The eye in cystic fibrosis.
To obtain relevant history and symptoms for patients presenting with CF (Group 1.1.1)
To recognise the manifestations of ocular disease in CF (Group 6.1.13)
Understand the implications of the manifestations of ocular disease in CF (Group 8.1.5)
Cystic fibrosis (CF) is the most common lethal autosomal recessive disorder (see Figure 1) in Caucasian populations, (1) currently affecting over 9,000 people in the UK alone. (2) It results from the defective functioning of an epithelial membrane protein known as Cystic Fibrosis Transmembrane Conductance Regulator (CFTR). CFTR acts as a chloride ion channel and is found in the epithelial cells of many organs, including the pancreas, lung, gastrointestinal tract, kidneys and the eyes. (3,4) Chloride transport is the driving force for maintaining the correct balance of electrolytes and fluids within many different organs. Without proper chloride transport via CFTR, organs such as the lungs and the pancreas can become damaged with thick, viscous secretions. There is a wide spectrum of genetic mutations in CF; some are very mild, causing only a slight decrease in normal chloride transport, while other mutations, which result in complete absence of CFTR from the epithelium, cause a particularly severe form of the disease.

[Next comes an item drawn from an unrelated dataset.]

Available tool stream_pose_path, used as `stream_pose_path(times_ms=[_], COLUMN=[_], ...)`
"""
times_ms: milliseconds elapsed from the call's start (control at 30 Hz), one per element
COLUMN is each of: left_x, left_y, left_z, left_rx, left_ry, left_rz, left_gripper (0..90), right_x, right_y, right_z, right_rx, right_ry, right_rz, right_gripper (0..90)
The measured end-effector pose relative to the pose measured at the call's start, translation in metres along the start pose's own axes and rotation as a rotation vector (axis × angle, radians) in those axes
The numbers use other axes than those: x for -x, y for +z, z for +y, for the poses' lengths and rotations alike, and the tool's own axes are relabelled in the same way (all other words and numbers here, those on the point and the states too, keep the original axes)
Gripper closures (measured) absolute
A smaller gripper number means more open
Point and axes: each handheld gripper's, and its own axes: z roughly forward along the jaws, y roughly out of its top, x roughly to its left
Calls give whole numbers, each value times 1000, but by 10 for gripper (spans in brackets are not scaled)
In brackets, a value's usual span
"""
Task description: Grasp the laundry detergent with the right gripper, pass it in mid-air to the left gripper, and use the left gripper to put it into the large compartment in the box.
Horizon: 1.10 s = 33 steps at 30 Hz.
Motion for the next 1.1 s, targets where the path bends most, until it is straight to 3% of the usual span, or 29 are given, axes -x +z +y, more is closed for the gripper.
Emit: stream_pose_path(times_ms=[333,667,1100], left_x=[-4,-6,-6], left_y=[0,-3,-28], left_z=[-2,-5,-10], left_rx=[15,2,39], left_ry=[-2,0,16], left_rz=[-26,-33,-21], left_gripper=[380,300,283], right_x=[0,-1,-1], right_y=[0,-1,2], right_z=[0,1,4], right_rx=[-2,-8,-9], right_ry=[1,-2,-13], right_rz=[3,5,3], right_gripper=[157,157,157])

As CFTR is found in multiple organs throughout the body, the effects of CF are far-reaching, leading to multi-organ and system dysfunction. The lungs are most critically affected in CF, with progressive lung disease and secondary pulmonary complications accounting for over 90% of all deaths in CF. (5)
Vitamin deficiencies (A, D, E and K) and CF-related diabetes (CFRD) are common secondary complications of CF. Vitamin deficiency in CF is the result of fat maldigestion due to damaged pancreatic cells which are not releasing the necessary pancreatic enzymes. Along with poor growth and increased mortality, (6) clinical consequences of vitamin A deficiency (VAD) also include impaired dark adaptation, (7) in addition to conjunctival and corneal xerosis. (8-11)
CFRD affects 45-50% of CF patients over the age of 30. (12) While it has features common to both Type 1 and Type 2 diabetes which optometrists are more familiar with, it is classified as a distinctly different disease. Although the pathogenesis of CFRD is not completely understood, increasing evidence suggests that insulin-deficiency, exacerbated by peripheral and liver insulin resistance, is the primary cause. (13-15) Insulin-deficiency results from [beta]-cell apoptosis in the pancreas in conjunction with defective insulin secretion by the remaining [beta]-cells. (16-19) CFRD is often particularly difficult to control as insulin resistance is aggravated by respiratory infection and corticosteroid treatment, and therefore fluctuates over time. (20,21)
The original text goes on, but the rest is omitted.